Sinneskolumne
Wahrnehmung unter »Hygieneregimen« von Bodo MrozekWahrnehmung unter »Hygieneregimen«
Viren entziehen sich der menschlichen Wahrnehmung; sie machen sich erst durch Symptome bemerkbar. Die Zumutung, die aus dieser Nichtwahrnehmbarkeit resultiert, findet nicht nur in der lautstark artikulierten »Corona-Skepsis« ihren Ausdruck, die teils einen radikalen Sensualismus in Anschlag bringt, der sich weigert, Phänomene, die der eigenen Anschauung nicht unmittelbar zugänglich sind, als real zu akzeptieren: von der Aussage, man kenne persönlich keine Infizierten, bis zur Behauptung, die von offizieller Seite vorgelegten wissenschaftlichen Visualisierungen des Pandemiegeschehens gingen an der Realität vorbei.1 Auch in zahlreichen Zeitungsüberschriften, in denen von der »unsichtbaren Bedrohung« die Rede ist, schwingt das Staunen mit, eine Gefahrenquelle, die man »mit bloßem Auge« nicht sehen kann, könne lebensbedrohlich sein.2 Wie also sehen wir das Virus?
Das Virus sehen
In der Regel als stachlige Kugel, meistens in Rot.

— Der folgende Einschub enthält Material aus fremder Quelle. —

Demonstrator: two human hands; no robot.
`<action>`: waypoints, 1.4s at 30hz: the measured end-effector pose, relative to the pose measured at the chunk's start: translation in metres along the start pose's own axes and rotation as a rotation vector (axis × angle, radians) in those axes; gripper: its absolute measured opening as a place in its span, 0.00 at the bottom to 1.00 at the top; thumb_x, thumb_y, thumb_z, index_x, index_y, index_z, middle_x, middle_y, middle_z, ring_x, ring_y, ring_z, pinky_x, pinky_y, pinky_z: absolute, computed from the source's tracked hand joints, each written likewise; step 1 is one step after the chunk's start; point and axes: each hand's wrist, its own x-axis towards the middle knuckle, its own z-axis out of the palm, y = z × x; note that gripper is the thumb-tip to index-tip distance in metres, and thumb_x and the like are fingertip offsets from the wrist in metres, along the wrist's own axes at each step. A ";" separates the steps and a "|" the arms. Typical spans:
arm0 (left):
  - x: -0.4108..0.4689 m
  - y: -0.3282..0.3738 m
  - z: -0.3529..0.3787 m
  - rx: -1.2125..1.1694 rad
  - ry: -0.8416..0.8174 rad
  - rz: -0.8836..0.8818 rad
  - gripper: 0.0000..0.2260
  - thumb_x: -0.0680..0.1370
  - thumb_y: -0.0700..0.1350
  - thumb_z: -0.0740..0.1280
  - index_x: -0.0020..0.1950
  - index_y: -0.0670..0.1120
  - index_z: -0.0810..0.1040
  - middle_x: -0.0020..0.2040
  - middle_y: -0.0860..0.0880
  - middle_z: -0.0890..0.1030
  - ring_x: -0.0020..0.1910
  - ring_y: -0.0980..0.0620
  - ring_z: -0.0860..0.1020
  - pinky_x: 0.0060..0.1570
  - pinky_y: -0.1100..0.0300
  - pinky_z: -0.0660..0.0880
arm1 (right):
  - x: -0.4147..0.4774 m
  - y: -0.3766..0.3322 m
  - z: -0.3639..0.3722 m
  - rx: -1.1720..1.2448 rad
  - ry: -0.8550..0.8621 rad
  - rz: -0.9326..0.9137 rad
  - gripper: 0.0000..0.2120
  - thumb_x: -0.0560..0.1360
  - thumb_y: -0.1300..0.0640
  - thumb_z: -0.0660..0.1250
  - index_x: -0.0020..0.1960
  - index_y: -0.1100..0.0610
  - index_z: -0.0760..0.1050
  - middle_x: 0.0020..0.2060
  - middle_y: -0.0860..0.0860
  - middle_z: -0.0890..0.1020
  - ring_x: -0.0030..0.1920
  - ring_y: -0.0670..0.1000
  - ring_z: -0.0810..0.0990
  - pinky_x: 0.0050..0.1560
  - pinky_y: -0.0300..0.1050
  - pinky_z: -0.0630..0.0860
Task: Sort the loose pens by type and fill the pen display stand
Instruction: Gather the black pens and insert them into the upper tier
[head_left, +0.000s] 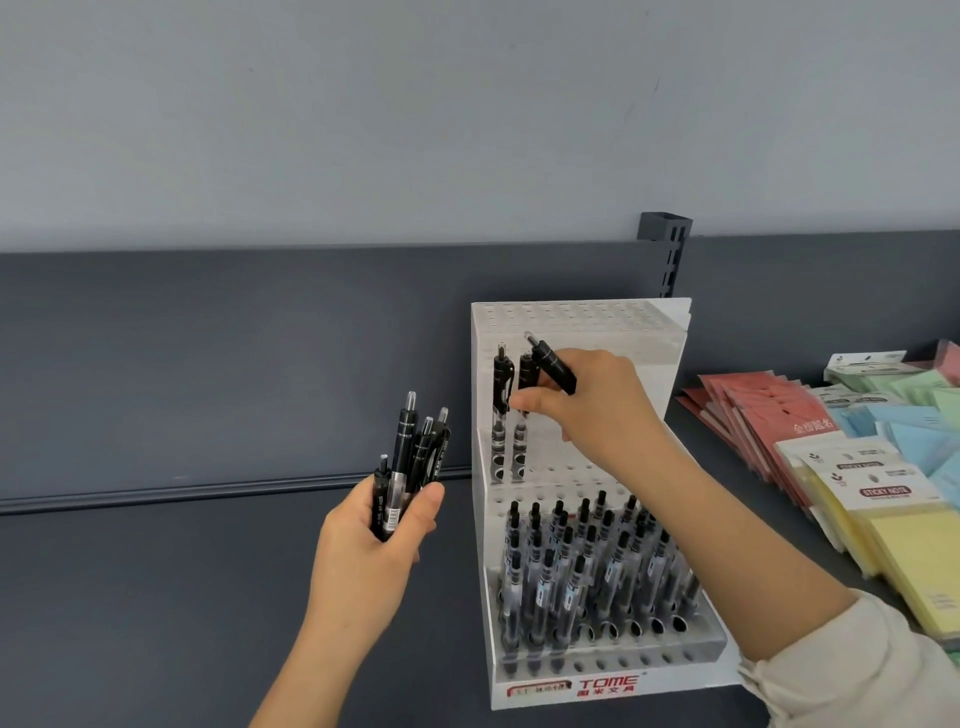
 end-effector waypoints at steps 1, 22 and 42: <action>0.000 0.000 0.001 -0.001 -0.002 0.000 0.08 0.74 0.48 0.68 0.38 0.45 0.76 0.29 0.55 0.80 0.24 0.60 0.72 0.26 0.73 0.68 | 0.000 0.000 0.000 -0.011 0.002 -0.001 0.17 0.68 0.48 0.73 0.38 0.63 0.76 0.27 0.50 0.72 0.28 0.51 0.70 0.34 0.47 0.70; 0.003 0.001 0.005 0.003 -0.029 0.021 0.07 0.75 0.48 0.68 0.37 0.49 0.76 0.28 0.54 0.80 0.27 0.60 0.75 0.28 0.73 0.69 | -0.005 0.003 -0.033 0.572 0.234 0.032 0.02 0.73 0.56 0.69 0.45 0.51 0.76 0.44 0.48 0.82 0.44 0.45 0.79 0.45 0.35 0.74; 0.008 -0.005 0.003 0.013 -0.017 0.010 0.07 0.74 0.48 0.68 0.39 0.47 0.77 0.29 0.54 0.80 0.26 0.59 0.74 0.29 0.73 0.70 | 0.005 0.001 -0.028 0.495 0.151 0.065 0.05 0.76 0.61 0.65 0.42 0.55 0.75 0.36 0.53 0.77 0.26 0.42 0.75 0.31 0.36 0.78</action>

Dieser Umstand ist bemerkenswert, denn Viren haben keine Farbe. Sie sind kleiner als die Wellenlänge sichtbaren Lichts und können nur unter dem Elektronenmikroskop betrachtet werden, das allerdings Bilder in Graustufen liefert. Farbige Abbildungen kommen durch eine Nachkolorierung zustande.